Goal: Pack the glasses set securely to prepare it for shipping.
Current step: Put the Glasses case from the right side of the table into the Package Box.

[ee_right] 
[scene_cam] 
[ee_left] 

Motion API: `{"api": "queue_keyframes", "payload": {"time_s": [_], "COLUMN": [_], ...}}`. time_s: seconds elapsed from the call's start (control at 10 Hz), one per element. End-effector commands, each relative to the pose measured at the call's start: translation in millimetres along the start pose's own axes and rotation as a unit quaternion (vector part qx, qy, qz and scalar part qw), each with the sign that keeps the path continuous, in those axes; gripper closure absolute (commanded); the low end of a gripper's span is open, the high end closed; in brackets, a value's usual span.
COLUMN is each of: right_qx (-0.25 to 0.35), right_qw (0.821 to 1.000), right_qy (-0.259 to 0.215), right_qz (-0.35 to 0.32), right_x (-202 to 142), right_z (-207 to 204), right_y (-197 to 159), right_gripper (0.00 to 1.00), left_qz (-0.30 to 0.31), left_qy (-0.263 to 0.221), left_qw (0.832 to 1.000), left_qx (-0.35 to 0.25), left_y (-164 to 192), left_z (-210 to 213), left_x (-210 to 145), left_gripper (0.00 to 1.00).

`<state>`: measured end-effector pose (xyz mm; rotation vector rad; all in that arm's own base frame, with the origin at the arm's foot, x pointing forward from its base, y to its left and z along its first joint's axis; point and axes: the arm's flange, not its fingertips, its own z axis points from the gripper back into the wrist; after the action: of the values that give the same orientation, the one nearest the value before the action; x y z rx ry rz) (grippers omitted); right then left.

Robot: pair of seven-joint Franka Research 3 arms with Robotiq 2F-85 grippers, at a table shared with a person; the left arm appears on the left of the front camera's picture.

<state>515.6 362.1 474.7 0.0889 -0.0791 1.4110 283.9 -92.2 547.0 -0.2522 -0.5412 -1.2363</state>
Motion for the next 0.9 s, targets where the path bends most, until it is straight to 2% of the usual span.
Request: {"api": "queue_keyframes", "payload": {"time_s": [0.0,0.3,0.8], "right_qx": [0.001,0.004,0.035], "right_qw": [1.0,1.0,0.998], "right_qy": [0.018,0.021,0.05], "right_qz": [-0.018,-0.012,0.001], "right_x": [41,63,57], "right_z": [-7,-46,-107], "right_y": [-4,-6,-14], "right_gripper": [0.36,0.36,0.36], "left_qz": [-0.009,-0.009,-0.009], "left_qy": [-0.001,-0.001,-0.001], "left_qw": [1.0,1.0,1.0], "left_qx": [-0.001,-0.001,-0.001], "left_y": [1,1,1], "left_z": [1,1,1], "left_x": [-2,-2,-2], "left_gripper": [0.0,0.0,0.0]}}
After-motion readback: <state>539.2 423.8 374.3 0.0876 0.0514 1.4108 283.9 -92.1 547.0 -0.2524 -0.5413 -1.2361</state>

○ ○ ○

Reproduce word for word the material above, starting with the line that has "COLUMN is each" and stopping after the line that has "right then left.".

COLUMN is each of: right_qx (-0.25 to 0.35), right_qw (0.821 to 1.000), right_qy (-0.259 to 0.215), right_qz (-0.35 to 0.32), right_x (-202 to 142), right_z (-207 to 204), right_y (-197 to 159), right_gripper (0.00 to 1.00), left_qz (-0.30 to 0.31), left_qy (-0.263 to 0.221), left_qw (0.832 to 1.000), left_qx (-0.35 to 0.25), left_y (-164 to 192), left_z (-210 to 213), left_x (-210 to 145), left_gripper (0.00 to 1.00).

`<state>`: measured end-effector pose (xyz mm; rotation vector rad; all in that arm's own base frame, with the origin at the arm's foot, x pointing forward from its base, y to its left and z along its first joint's axis; point and axes: the arm's flange, not its fingertips, its own z axis points from the gripper back into the wrist; after the action: of the values that give the same orientation, the one nearest the value before the action; x y z rx ry rz) (grippers omitted); right then left.

The generated output is now complete.